INSTRUCTIONS FOR THE TASK:
Return every line of the data below that includes the string "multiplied".

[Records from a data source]

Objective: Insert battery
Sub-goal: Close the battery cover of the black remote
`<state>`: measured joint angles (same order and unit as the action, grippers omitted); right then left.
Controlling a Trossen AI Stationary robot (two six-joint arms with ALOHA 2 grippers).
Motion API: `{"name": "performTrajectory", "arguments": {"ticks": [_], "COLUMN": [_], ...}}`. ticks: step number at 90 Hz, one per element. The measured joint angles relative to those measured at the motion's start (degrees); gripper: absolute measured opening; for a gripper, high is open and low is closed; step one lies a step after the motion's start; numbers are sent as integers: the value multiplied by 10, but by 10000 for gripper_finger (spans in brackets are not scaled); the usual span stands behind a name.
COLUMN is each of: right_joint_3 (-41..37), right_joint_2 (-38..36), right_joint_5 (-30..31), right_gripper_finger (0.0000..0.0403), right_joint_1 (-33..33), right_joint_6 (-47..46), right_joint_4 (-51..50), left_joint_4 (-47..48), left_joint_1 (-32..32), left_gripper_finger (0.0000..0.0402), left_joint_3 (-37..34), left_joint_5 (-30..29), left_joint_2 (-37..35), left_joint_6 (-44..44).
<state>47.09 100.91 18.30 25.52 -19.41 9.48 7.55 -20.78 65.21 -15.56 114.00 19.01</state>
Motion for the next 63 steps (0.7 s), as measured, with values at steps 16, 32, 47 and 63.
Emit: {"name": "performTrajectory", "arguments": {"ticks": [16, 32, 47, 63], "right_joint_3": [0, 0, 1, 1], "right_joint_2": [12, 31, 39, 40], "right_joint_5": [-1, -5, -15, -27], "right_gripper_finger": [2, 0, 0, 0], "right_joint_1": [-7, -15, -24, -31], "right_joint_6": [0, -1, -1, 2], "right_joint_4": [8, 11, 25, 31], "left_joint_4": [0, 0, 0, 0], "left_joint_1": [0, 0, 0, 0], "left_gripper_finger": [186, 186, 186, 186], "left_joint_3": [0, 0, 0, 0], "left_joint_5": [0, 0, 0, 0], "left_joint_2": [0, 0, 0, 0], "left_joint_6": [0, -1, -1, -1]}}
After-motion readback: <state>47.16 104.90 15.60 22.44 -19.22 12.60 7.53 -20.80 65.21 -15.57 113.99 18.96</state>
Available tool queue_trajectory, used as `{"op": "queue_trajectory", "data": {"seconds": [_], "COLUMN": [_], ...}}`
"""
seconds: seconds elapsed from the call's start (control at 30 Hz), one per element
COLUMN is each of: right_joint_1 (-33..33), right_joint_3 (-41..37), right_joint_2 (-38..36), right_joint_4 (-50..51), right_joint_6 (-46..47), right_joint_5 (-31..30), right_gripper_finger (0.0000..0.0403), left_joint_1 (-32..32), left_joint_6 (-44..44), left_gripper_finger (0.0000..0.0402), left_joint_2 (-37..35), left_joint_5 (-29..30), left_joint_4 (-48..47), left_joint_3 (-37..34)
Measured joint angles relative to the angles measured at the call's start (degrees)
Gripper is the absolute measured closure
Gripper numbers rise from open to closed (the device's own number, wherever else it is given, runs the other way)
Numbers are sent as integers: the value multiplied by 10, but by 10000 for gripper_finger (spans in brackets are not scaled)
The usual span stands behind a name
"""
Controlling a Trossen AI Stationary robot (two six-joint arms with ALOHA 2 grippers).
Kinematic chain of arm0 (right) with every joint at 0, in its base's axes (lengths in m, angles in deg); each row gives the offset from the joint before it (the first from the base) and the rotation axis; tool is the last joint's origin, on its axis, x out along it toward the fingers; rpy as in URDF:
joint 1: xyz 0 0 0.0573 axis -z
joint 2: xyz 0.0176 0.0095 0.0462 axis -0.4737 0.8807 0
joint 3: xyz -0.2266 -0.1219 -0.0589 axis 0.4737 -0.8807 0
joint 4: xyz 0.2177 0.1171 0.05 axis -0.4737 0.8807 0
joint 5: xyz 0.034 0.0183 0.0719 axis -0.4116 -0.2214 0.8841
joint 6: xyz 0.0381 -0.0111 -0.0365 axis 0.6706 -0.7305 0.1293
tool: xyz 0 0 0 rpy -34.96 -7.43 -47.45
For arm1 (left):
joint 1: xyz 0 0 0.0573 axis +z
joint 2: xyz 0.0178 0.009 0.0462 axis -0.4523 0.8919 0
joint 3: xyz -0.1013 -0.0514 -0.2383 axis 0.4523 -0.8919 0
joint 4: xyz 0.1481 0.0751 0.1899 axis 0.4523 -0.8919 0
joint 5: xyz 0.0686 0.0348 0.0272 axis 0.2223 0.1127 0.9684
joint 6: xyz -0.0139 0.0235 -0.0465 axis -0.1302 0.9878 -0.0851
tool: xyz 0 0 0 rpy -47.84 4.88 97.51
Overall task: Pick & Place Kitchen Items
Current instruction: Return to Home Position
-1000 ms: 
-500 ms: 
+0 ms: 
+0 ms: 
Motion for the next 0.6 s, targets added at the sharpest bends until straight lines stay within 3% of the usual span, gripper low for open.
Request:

ANSWER TO THIS TASK:
Motion API: `{"name": "performTrajectory", "arguments": {"ticks": [_], "COLUMN": [_], ...}}`. ticks: step number at 90 Hz, one per element. The measured joint angles relative to those measured at the motion's start (degrees); gripper: absolute measured opening; for a gripper, high is open and low is closed; step one lies a step after the motion's start; numbers are sent as integers: the value multiplied by 10, but by 10000 for gripper_finger (spans in brackets are not scaled); the usual span stands behind a name.
Numbers are sent as integers: the value multiplied by 10, but by 10000 for gripper_finger (spans in brackets are not scaled)

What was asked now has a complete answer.